Internet représente un réseau de télécommunication international reliant des ordinateurs à l’aide du protocole TCP/IP. Il sert de support à la transmission de données: pages Web, courriels, fichiers informatiques.
Une adresse IP (Internet Protocol) est un numéro d’identification attribué à chaque appareil connecté à un réseau informatique utilisant l’Internet Protocol. Une adresse IP est un numéro unique permettant à un ordinateur de communiquer dans un réseau.
Un moteur de recherche est un site Internet régi par une application sur lequel, en entrant des mots-clés, on obtient une liste de sites correspondant à la demande. Exemple: Google.

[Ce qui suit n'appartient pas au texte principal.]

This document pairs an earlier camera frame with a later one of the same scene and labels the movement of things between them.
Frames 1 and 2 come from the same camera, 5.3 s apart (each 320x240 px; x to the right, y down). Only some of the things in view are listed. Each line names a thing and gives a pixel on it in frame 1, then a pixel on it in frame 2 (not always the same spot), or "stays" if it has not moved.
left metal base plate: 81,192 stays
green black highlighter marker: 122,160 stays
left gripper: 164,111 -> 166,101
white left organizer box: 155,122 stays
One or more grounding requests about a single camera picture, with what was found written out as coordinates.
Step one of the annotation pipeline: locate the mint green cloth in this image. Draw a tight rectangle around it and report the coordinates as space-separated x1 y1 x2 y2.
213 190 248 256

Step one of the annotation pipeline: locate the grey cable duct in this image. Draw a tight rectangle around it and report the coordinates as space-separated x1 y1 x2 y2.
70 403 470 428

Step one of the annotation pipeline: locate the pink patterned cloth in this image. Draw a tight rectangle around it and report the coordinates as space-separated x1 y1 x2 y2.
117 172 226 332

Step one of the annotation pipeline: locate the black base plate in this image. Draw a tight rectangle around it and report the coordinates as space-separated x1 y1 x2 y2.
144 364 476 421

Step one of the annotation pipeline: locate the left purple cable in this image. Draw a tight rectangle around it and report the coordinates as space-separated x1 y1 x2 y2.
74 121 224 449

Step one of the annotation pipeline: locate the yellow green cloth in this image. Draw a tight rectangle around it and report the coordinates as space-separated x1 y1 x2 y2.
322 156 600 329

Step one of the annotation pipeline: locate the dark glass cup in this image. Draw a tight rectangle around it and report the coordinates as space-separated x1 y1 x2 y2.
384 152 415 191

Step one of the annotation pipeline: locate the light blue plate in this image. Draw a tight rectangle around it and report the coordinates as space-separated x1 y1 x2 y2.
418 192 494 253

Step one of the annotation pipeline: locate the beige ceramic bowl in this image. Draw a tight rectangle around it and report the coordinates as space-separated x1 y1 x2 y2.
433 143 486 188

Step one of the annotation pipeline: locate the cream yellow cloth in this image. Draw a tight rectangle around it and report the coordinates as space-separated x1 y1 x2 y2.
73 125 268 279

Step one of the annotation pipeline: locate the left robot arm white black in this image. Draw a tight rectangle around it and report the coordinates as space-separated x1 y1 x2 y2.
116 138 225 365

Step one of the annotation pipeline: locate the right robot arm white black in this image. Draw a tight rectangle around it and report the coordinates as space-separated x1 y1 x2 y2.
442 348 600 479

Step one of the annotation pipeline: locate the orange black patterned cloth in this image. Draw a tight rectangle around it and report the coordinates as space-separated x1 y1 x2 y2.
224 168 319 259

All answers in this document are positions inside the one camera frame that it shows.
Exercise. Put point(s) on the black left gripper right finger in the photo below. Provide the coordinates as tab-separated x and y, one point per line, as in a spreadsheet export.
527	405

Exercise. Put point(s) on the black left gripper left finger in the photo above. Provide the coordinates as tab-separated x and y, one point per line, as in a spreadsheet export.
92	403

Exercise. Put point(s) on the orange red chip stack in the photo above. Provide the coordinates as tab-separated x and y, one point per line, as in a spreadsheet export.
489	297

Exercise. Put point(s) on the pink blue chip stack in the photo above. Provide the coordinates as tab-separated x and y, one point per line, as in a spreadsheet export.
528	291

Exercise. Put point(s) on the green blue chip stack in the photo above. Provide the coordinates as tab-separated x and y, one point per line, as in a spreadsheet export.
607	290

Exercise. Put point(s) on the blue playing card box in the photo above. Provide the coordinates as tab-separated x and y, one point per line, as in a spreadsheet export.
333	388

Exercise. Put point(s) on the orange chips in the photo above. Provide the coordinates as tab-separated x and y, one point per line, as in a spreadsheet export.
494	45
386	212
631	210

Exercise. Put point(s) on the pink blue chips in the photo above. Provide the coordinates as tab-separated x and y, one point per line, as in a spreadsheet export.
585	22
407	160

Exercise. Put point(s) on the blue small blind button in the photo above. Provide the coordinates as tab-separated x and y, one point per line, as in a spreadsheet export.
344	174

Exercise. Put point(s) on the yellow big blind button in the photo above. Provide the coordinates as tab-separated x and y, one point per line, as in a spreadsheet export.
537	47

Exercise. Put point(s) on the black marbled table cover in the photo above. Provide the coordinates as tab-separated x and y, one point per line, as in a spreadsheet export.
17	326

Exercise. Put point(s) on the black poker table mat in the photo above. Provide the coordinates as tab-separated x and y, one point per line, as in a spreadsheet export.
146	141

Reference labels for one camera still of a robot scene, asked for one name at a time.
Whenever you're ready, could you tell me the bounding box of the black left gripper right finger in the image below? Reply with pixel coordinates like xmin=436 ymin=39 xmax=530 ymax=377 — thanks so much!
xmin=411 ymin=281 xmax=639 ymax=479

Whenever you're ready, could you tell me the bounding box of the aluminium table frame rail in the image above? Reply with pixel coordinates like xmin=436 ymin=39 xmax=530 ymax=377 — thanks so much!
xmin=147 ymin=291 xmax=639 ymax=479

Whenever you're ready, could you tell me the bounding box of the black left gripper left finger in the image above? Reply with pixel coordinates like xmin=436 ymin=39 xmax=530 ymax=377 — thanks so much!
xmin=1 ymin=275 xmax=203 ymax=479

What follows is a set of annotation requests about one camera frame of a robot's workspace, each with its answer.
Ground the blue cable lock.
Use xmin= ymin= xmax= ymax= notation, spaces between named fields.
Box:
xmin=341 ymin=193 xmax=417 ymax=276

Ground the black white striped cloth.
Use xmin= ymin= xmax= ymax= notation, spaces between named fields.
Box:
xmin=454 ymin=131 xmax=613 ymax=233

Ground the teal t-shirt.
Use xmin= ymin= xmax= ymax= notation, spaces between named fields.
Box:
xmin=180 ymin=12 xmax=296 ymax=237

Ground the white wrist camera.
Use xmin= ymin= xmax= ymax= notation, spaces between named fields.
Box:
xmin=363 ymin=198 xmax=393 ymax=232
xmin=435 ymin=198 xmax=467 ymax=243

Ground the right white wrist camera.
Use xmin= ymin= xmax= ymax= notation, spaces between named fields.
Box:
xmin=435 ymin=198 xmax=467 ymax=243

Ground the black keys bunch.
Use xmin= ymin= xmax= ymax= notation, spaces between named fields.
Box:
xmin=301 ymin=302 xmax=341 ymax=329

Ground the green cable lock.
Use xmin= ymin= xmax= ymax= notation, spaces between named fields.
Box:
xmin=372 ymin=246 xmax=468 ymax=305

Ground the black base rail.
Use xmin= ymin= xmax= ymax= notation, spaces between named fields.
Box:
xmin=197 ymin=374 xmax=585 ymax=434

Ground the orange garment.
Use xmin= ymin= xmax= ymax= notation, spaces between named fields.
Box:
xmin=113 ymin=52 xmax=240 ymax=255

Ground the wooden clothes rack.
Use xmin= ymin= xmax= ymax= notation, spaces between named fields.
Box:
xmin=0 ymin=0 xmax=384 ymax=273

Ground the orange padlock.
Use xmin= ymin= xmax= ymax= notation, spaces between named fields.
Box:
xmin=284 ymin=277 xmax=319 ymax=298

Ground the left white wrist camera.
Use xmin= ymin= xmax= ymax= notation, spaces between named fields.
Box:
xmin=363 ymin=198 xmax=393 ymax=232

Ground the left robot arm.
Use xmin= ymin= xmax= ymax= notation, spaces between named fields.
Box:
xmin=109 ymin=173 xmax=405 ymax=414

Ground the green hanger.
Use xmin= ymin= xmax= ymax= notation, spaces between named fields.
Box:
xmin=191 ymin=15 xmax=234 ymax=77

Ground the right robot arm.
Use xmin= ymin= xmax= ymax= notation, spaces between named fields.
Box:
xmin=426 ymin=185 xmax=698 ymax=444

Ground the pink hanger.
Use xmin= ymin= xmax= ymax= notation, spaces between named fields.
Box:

Un réseau virtuel privé est un passage ou un lien qui permet d’ouvrir un réseau local vers l’extérieur et de le connecter à un autre réseau local, grâce à une connexion Internet et avec une sécurité optimisée.
Le wiki est une application Web participative dont les internautes peuvent modifier les contenus.
Le terme bitcoin (de l’anglais « bit », unité d’information binaire, et « coin », pièce de monnaie) désigne à la fois un système de paiement virtuel et l’unité de compte utilisée par ce système.
Le chiffrement est une technique d’écriture en langage crypté ou codé. C’est une des disciplines de la cryptologie s’attachant à protéger des messages (assurant confidentialité, authenticité et intégrité) en s’aidant de clés.